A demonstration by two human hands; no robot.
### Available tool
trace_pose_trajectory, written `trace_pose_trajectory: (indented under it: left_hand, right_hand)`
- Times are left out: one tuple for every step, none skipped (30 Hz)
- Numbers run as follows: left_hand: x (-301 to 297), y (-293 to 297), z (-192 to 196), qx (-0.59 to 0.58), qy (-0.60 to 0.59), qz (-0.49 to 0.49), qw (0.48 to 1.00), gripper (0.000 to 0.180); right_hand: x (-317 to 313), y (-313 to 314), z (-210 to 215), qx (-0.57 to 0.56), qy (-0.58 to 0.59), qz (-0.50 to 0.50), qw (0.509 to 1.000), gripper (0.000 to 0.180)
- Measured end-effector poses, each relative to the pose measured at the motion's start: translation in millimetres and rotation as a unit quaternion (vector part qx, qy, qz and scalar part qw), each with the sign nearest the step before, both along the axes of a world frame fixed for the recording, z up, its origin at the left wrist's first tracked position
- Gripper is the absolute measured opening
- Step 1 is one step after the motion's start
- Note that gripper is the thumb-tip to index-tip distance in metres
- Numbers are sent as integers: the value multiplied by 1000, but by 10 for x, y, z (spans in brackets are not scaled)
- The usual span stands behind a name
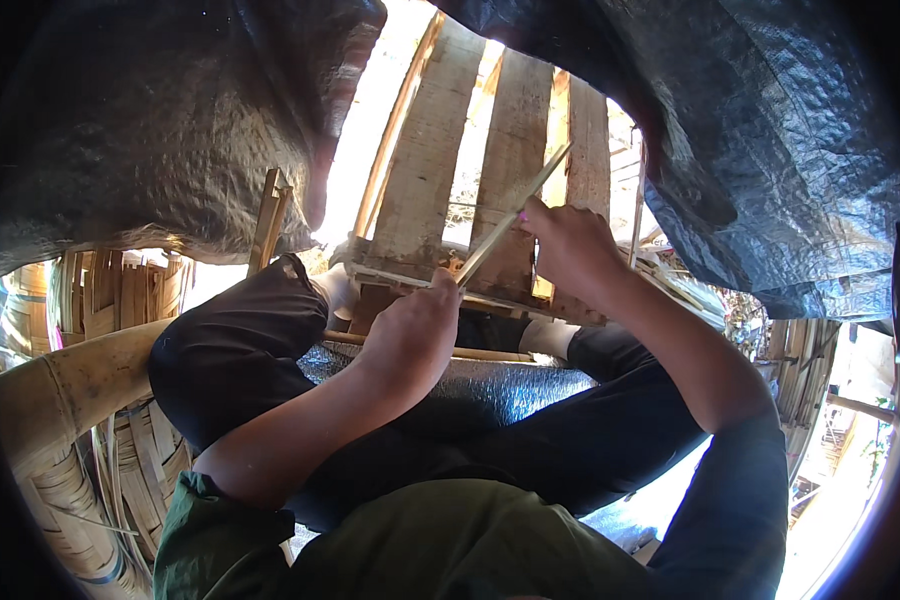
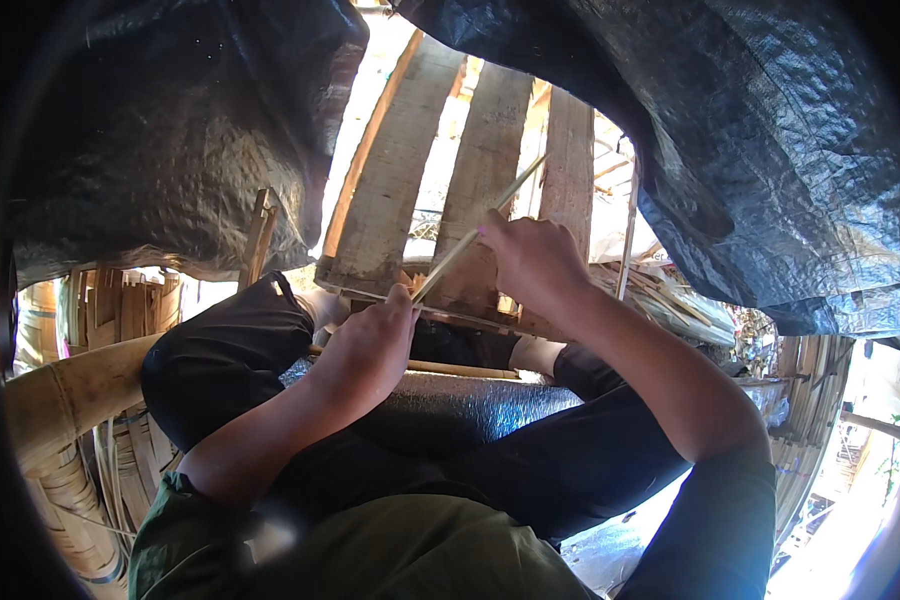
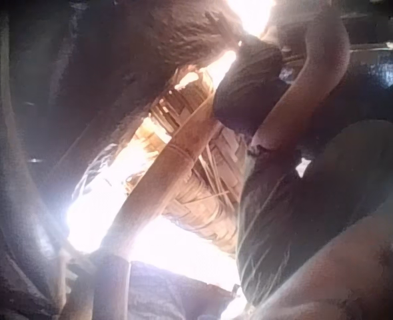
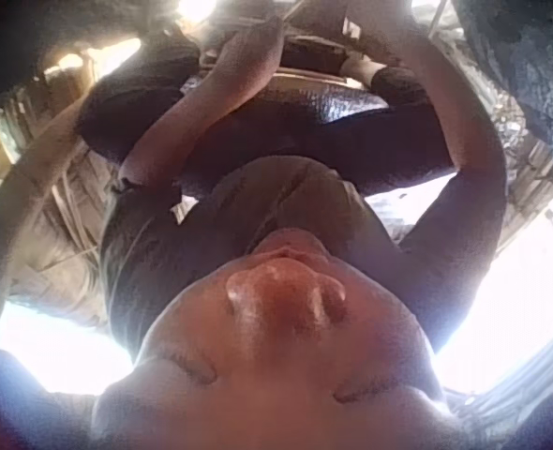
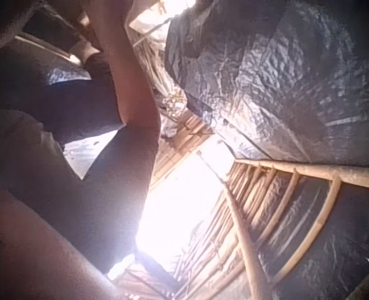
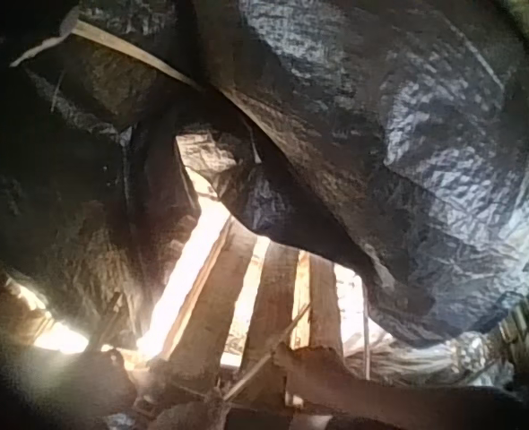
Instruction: The person scrapes a bamboo strip with a knife, repositions a wooden crate, and trims and cuts additional bamboo strips using the knife.
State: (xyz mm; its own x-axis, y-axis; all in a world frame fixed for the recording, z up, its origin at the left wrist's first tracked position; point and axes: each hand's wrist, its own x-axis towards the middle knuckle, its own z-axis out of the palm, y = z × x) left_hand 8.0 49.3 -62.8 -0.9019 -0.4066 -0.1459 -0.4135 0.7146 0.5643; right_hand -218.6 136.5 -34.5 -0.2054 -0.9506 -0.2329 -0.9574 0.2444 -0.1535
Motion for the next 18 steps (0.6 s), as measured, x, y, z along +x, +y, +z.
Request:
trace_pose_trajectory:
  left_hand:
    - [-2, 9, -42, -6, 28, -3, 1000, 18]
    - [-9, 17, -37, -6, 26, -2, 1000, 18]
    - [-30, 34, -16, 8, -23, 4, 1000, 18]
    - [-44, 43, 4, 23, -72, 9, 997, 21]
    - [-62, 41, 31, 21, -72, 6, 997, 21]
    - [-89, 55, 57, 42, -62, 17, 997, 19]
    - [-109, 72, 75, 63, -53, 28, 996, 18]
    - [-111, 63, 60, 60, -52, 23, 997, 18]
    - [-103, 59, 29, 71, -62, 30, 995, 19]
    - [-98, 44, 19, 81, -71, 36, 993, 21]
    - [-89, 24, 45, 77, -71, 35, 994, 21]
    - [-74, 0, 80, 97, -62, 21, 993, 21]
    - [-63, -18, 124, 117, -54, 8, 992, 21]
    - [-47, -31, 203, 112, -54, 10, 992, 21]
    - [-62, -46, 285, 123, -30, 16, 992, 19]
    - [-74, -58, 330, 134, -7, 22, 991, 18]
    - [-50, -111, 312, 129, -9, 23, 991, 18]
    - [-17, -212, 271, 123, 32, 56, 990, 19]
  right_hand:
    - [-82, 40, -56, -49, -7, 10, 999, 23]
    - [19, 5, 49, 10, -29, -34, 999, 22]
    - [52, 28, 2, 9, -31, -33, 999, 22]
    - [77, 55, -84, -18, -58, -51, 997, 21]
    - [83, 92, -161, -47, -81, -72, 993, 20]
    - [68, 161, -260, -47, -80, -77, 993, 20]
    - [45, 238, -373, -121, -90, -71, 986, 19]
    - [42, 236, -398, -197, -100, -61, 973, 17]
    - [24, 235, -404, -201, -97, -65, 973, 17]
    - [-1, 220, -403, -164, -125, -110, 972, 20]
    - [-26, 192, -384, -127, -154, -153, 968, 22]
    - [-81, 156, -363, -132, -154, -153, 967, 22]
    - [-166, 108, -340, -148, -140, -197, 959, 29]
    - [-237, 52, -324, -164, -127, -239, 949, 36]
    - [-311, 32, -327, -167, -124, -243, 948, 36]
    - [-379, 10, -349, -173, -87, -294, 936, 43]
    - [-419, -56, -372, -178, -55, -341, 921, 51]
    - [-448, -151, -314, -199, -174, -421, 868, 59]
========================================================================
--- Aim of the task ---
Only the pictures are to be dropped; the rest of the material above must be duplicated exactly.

--- Output of the exercise ---
A demonstration by two human hands; no robot.
### Available tool
trace_pose_trajectory, written `trace_pose_trajectory: (indented under it: left_hand, right_hand)`
- Times are left out: one tuple for every step, none skipped (30 Hz)
- Numbers run as follows: left_hand: x (-301 to 297), y (-293 to 297), z (-192 to 196), qx (-0.59 to 0.58), qy (-0.60 to 0.59), qz (-0.49 to 0.49), qw (0.48 to 1.00), gripper (0.000 to 0.180); right_hand: x (-317 to 313), y (-313 to 314), z (-210 to 215), qx (-0.57 to 0.56), qy (-0.58 to 0.59), qz (-0.50 to 0.50), qw (0.509 to 1.000), gripper (0.000 to 0.180)
- Measured end-effector poses, each relative to the pose measured at the motion's start: translation in millimetres and rotation as a unit quaternion (vector part qx, qy, qz and scalar part qw), each with the sign nearest the step before, both along the axes of a world frame fixed for the recording, z up, its origin at the left wrist's first tracked position
- Gripper is the absolute measured opening
- Step 1 is one step after the motion's start
- Note that gripper is the thumb-tip to index-tip distance in metres
- Numbers are sent as integers: the value multiplied by 1000, but by 10 for x, y, z (spans in brackets are not scaled)
- The usual span stands behind a name
Instruction: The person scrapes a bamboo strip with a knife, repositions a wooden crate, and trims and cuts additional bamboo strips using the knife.
State: (xyz mm; its own x-axis, y-axis; all in a world frame fixed for the recording, z up, its origin at the left wrist's first tracked position; point and axes: each hand's wrist, its own x-axis towards the middle knuckle, its own z-axis out of the palm, y = z × x) left_hand 8.0 49.3 -62.8 -0.9019 -0.4066 -0.1459 -0.4135 0.7146 0.5643; right_hand -218.6 136.5 -34.5 -0.2054 -0.9506 -0.2329 -0.9574 0.2444 -0.1535
Motion for the next 18 steps (0.6 s), as measured, x, y, z along +x, +y, +z.
Request:
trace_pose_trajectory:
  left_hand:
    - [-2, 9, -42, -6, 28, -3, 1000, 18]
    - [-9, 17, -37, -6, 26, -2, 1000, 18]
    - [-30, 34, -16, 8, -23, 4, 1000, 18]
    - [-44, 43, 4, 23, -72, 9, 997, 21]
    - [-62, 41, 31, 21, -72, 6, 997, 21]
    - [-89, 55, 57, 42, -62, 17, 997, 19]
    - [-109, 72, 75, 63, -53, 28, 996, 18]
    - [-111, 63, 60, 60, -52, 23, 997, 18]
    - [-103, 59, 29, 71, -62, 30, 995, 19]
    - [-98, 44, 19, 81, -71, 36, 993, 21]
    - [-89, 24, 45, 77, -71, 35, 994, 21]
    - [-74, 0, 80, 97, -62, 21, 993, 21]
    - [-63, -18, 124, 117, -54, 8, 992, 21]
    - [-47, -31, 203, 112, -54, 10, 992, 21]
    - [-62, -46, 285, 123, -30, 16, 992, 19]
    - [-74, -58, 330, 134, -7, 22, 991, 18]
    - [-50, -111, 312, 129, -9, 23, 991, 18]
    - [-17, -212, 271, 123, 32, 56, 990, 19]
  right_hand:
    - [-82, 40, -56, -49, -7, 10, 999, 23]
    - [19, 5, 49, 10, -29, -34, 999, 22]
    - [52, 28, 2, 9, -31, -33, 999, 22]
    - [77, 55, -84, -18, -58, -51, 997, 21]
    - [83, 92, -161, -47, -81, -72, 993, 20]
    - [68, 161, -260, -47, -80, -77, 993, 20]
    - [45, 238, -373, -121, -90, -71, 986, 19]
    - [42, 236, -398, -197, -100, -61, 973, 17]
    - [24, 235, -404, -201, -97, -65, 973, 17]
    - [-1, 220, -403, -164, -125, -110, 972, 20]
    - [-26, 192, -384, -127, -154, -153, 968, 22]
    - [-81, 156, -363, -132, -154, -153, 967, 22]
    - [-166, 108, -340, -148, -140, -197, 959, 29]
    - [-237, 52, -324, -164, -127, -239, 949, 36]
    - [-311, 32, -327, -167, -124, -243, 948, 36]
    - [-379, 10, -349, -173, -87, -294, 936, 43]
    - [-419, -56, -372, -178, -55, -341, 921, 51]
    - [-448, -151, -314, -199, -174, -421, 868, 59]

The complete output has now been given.